By the summer of that year, 1987, many of the staff of Windy City, including Tracy, myself, Jill Burgin and others, were poised to start a new paper yet again, and had another so-called 'mutiny' that was the beginning of Chicago Outlines—the paper that would in 2000 buy the WCT name and revive it—but that, as they say, is another story. In Chicago, the 'gay press wars' have occurred with a kind of internal, predictable logic that is fascinating, really, and I feel privileged to have been part of the growth of the LGBT press in this city, and of the larger LGBT worldwide movement for social equality.
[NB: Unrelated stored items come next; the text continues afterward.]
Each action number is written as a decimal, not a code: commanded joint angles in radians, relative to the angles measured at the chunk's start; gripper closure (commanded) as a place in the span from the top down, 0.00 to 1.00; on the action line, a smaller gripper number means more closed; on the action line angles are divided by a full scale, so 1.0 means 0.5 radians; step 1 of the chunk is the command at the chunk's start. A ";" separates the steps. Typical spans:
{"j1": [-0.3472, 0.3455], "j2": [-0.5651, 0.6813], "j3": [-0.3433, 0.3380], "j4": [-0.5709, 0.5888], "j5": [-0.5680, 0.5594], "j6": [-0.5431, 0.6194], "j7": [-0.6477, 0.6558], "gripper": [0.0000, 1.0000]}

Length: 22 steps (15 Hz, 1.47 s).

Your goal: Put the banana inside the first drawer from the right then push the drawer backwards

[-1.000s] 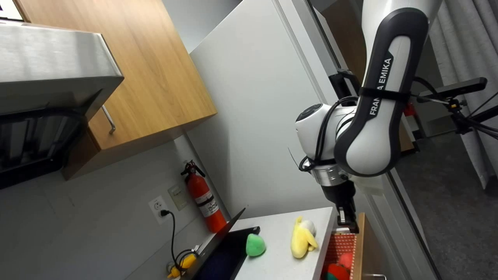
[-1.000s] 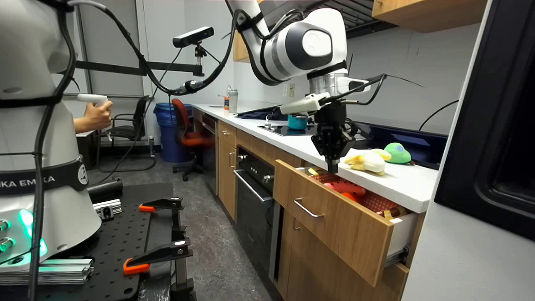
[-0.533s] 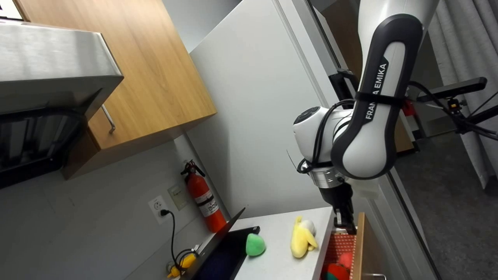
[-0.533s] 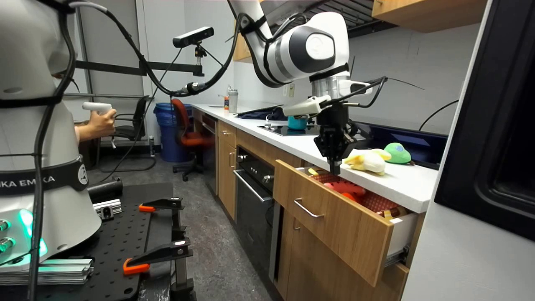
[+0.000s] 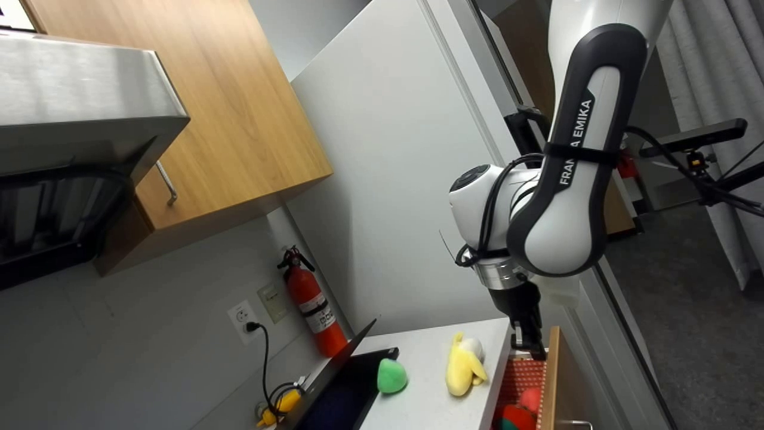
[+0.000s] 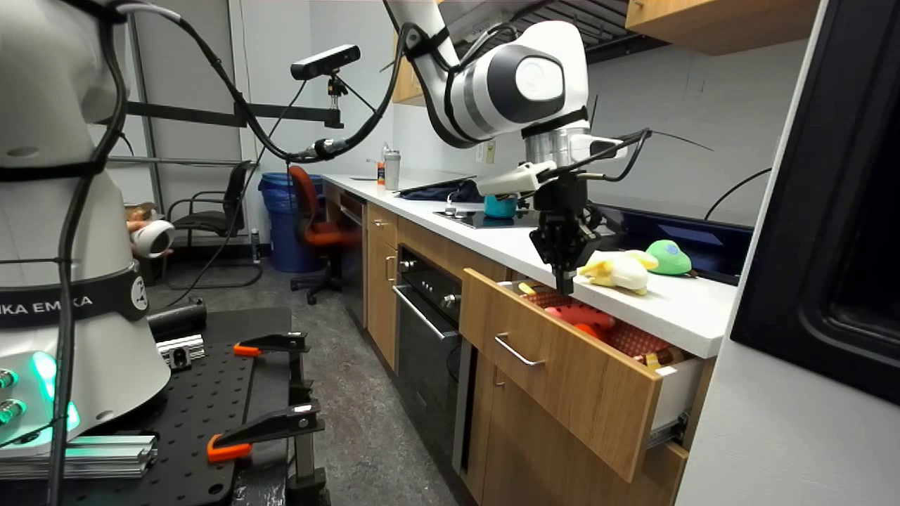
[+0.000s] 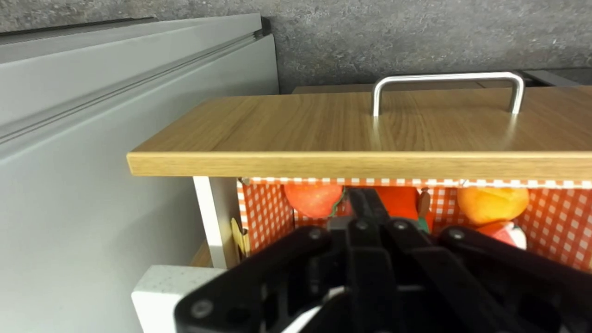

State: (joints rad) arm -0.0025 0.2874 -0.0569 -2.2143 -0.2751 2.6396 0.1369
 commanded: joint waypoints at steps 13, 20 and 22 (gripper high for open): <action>0.048 0.037 -0.144 -0.014 -0.142 0.507 0.020 0.57; 0.038 0.025 -0.196 -0.092 -0.185 0.842 -0.012 1.00; 0.025 0.027 -0.139 -0.083 -0.159 0.959 -0.033 1.00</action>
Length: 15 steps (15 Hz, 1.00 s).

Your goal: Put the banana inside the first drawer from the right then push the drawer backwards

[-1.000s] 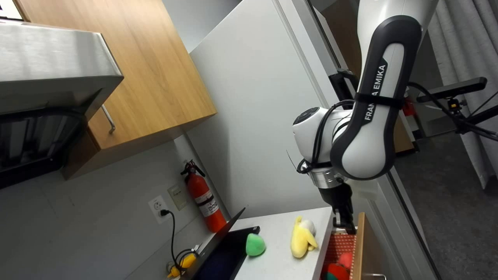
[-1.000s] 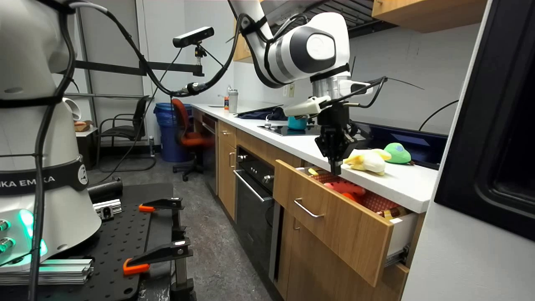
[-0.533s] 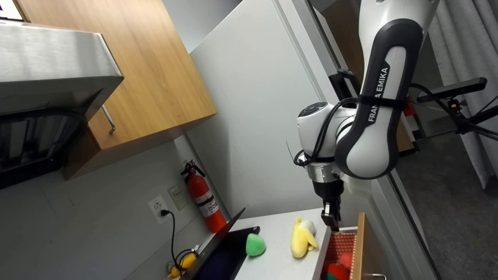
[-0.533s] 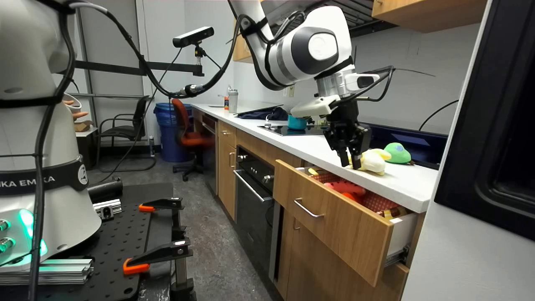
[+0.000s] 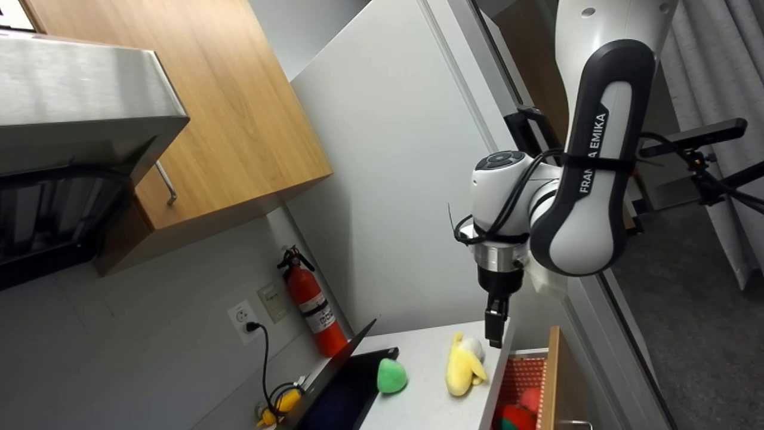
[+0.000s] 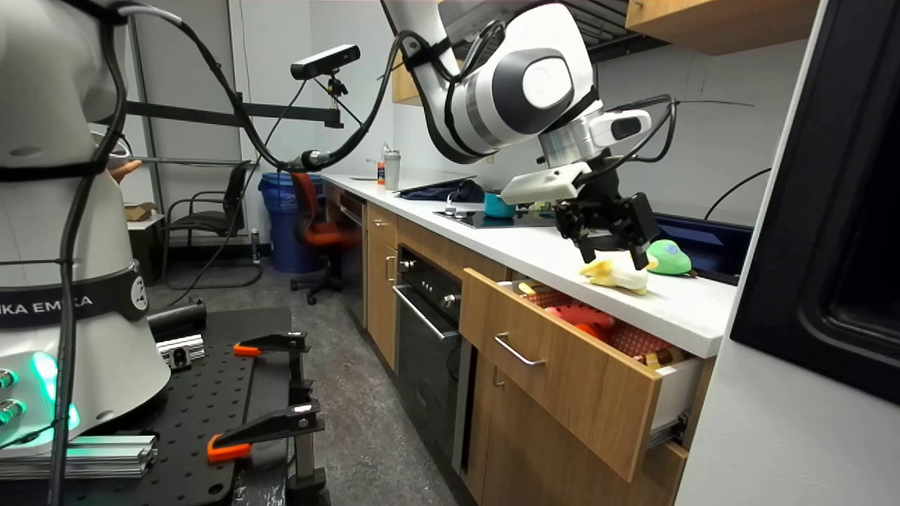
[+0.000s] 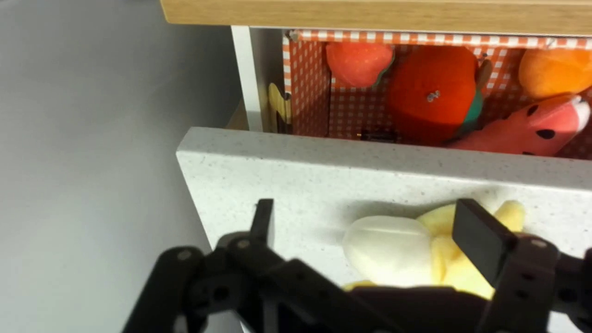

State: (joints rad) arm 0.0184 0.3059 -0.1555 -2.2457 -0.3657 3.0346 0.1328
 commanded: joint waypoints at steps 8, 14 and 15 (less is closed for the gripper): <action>-0.194 0.096 0.415 0.031 0.242 0.420 -0.088 1.00; -0.252 0.255 0.524 0.110 0.363 0.435 -0.219 1.00; -0.263 0.278 0.528 0.128 0.380 0.436 -0.235 1.00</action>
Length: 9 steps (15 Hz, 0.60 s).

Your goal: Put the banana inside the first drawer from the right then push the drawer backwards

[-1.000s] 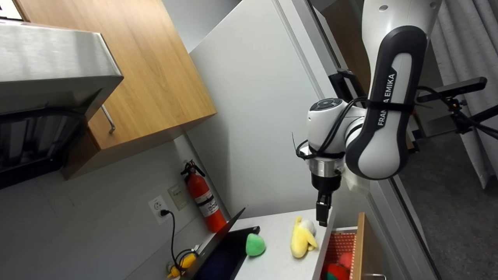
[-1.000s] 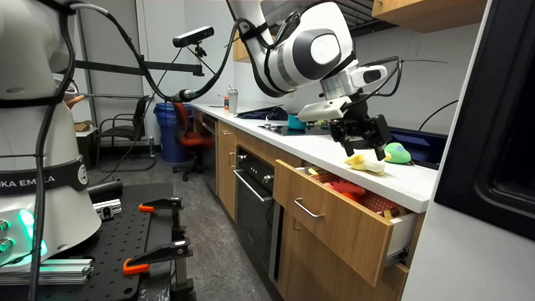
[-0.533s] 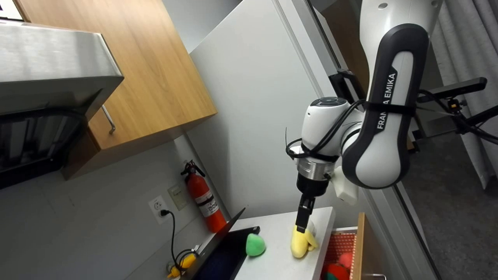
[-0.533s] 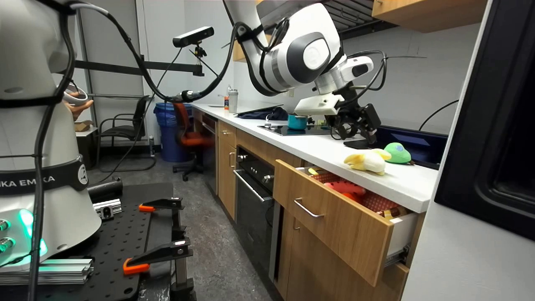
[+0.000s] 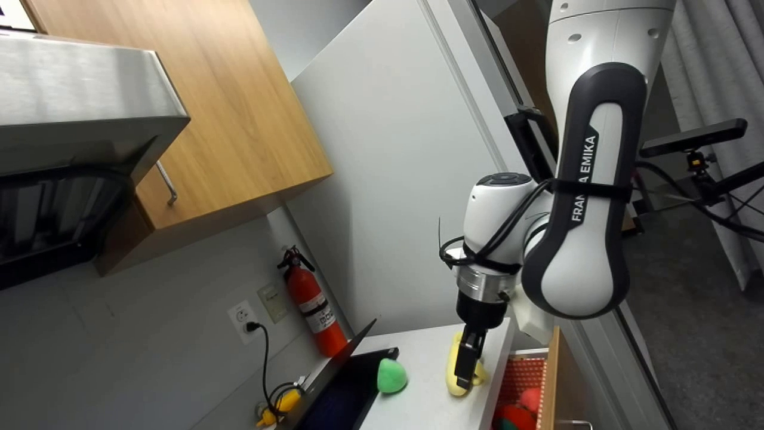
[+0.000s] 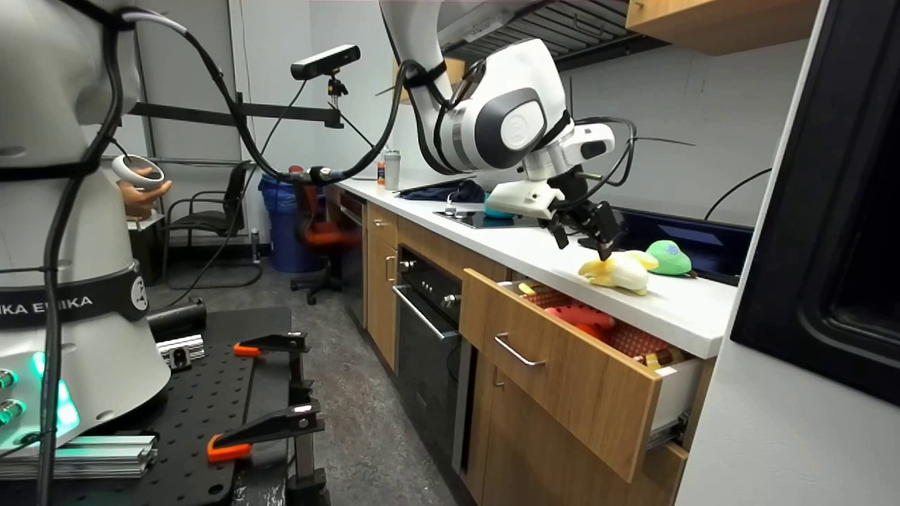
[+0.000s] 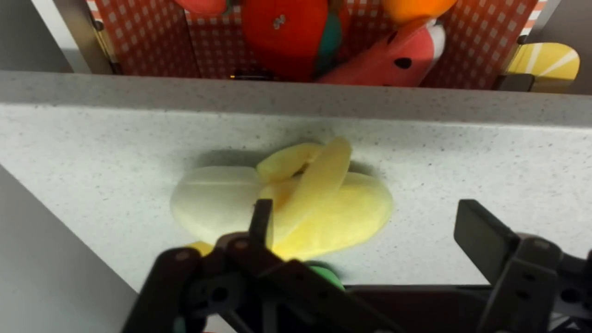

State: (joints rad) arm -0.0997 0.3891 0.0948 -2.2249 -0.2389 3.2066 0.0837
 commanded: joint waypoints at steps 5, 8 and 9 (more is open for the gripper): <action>-0.025 0.211 0.010 0.192 0.191 0.104 -0.223 0.56; 0.025 0.246 -0.024 0.258 0.205 0.085 -0.214 0.33; 0.034 0.254 -0.031 0.276 0.206 0.079 -0.212 0.27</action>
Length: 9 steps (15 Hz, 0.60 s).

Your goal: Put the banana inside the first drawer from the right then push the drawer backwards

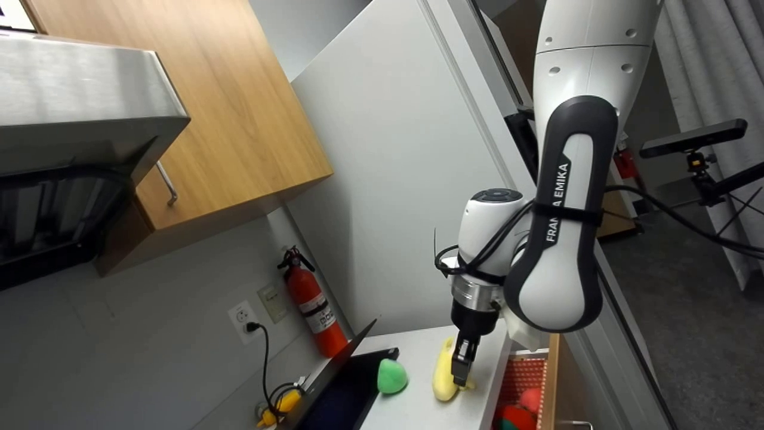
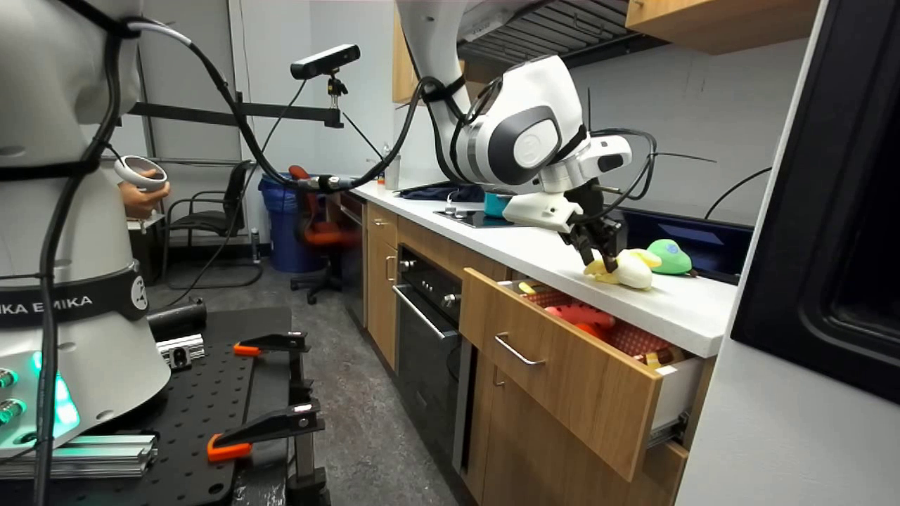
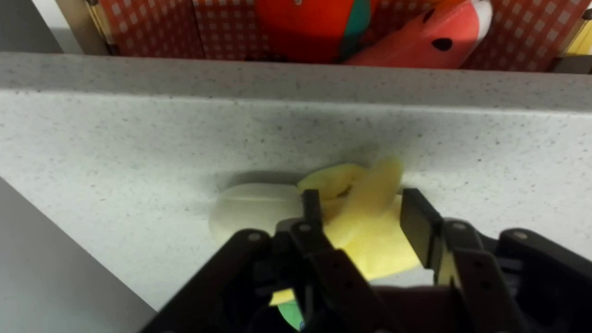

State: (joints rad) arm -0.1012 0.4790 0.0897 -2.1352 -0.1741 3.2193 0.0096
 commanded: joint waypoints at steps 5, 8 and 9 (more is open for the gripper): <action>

Recently, at the Windy City Times 20th anniversary photo shoot, I was introduced as one of the people who was there at the paper's founding. One of the young writers asked, 'What hasn't changed? What's the same now as it was then?' I made a joke of it, since it seems like just about everything has changed now—the issues are very different, and the everyday technology has been transformed. No more typesetting. No more typing on paper and delivering your article by hand to the office. No more cutting little pieces of photo paper and waxing them by hand onto a layout board. My god, no more white-out correction fluid!
But later I thought about that question more seriously. One thing that has not changed: There is still no cure for AIDS. Twenty years later. Still. No. Cure. No vaccine. Not even on the horizon. In the year of Windy City Times' founding, 12,000 people, mostly gay men, were diagnosed with AIDS—and half of them were already dead. It was a chilling, alarming statistic then—two years before ACT UP was founded, two years before the first AIDS quilt. Today, it's estimated that 14,000 people are becoming infected every day. Even given the agonizing moments, the losses of friends we sustained, the arguing and demonstrating and successful political, social, and cultural work that we poured our time and our souls into back then—I have to say that in hindsight, the future for all of us, gay and straight together, looks considerably more challenging than the past.
Happy 20th Anniversary, Windy City Times, and congratulations to you, Tracy. It's a paper I think Bob Bearden would be proud of.
Jorjet Harper is the author of Lesbomania and Tales From the Dyke Side.